**TASK**
Write out the stretch of lines below that begins at the line with "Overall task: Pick" and ends at the line with "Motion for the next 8", including both, exactly as given and nothing more.

**RECORDS FOR THIS EXERCISE**
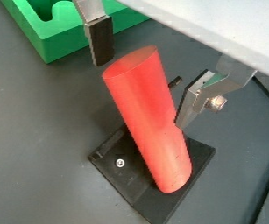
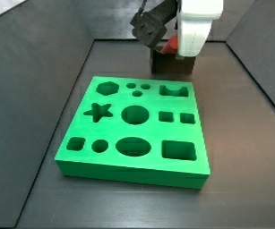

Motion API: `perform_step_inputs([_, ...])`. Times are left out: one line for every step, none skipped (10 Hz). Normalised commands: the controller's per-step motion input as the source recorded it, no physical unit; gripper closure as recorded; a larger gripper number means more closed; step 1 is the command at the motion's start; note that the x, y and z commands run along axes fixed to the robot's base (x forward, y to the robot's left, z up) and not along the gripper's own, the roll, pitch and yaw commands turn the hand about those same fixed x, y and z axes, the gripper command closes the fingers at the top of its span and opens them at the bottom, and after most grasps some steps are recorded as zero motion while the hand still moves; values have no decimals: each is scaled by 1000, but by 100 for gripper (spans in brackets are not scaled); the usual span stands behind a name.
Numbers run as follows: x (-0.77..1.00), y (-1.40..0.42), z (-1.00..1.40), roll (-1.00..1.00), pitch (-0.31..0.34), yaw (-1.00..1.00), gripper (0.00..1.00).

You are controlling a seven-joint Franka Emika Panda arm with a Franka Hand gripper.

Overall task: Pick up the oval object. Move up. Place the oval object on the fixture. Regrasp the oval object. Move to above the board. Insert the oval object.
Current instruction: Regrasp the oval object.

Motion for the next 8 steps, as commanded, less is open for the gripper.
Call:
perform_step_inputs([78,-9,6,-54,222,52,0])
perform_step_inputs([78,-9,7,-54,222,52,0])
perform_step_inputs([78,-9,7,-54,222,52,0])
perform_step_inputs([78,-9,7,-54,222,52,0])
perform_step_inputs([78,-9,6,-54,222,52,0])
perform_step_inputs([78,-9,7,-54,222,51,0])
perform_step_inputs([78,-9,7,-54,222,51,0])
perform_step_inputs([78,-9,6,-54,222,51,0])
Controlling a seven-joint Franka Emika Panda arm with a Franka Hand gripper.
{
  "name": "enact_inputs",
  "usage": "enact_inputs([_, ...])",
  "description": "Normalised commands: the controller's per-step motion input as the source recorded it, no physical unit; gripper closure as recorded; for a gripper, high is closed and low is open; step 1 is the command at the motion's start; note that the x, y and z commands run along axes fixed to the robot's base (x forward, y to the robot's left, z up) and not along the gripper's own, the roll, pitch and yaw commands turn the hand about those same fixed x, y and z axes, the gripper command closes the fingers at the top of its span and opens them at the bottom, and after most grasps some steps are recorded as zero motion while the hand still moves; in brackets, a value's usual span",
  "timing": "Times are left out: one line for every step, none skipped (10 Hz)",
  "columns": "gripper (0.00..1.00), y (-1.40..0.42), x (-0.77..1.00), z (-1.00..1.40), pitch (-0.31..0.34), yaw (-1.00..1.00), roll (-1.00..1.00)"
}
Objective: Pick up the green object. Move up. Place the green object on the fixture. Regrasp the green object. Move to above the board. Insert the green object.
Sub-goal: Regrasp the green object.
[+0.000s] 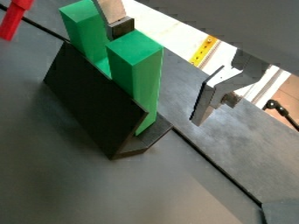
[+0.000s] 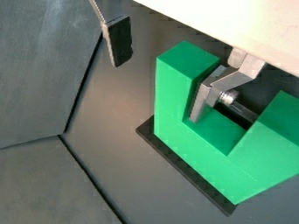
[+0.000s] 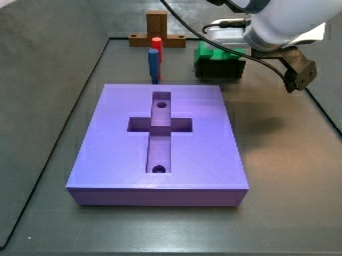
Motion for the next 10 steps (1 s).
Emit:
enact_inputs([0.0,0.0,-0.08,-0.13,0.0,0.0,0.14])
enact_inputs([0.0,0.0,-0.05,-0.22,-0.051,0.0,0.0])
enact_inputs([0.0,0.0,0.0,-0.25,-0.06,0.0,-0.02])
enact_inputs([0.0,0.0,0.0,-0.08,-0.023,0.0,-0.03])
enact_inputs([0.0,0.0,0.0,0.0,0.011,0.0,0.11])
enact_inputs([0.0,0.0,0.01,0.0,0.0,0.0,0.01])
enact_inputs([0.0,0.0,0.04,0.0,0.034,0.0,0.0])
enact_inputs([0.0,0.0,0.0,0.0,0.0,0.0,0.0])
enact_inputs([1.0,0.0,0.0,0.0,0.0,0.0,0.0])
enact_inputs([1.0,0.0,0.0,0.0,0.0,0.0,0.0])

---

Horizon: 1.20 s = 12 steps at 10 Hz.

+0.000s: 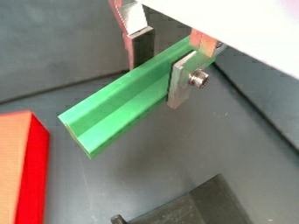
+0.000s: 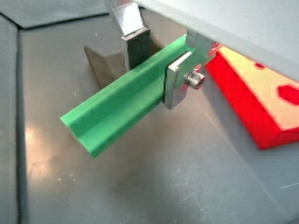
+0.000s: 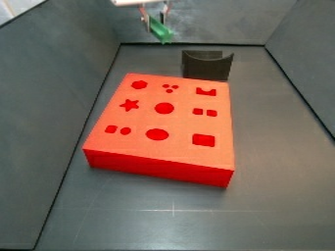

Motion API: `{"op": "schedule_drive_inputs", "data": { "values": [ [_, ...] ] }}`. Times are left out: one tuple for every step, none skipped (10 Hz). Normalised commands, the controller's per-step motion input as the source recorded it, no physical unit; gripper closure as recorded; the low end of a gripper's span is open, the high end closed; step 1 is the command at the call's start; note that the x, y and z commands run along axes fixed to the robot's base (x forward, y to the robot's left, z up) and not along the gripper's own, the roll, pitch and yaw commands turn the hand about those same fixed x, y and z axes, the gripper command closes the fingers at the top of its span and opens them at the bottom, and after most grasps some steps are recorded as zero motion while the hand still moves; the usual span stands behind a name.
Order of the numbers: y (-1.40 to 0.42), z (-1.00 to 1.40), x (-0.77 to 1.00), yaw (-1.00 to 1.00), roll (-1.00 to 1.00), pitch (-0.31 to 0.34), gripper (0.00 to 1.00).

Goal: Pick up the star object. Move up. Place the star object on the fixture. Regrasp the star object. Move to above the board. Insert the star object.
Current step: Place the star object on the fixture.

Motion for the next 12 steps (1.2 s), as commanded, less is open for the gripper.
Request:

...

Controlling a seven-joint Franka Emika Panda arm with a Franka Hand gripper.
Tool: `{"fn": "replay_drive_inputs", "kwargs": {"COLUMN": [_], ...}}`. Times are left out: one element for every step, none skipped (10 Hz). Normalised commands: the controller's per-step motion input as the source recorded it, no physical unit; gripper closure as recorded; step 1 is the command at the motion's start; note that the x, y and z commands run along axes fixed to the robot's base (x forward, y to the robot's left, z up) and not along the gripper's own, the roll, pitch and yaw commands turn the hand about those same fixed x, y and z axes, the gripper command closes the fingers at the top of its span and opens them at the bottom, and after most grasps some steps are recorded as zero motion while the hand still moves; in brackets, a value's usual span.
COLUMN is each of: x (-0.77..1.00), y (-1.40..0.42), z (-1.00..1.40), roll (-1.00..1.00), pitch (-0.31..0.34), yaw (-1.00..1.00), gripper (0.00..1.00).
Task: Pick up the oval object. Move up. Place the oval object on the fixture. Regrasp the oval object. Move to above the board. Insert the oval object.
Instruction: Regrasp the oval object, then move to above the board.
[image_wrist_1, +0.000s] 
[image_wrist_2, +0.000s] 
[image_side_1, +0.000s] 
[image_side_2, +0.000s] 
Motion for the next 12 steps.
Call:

**OUTPUT BELOW**
Overall task: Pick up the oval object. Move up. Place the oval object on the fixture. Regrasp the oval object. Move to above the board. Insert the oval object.
Current instruction: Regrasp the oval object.

Motion for the next 8 steps, as commanded, less is open for the gripper.

Nothing else is needed to complete the exercise.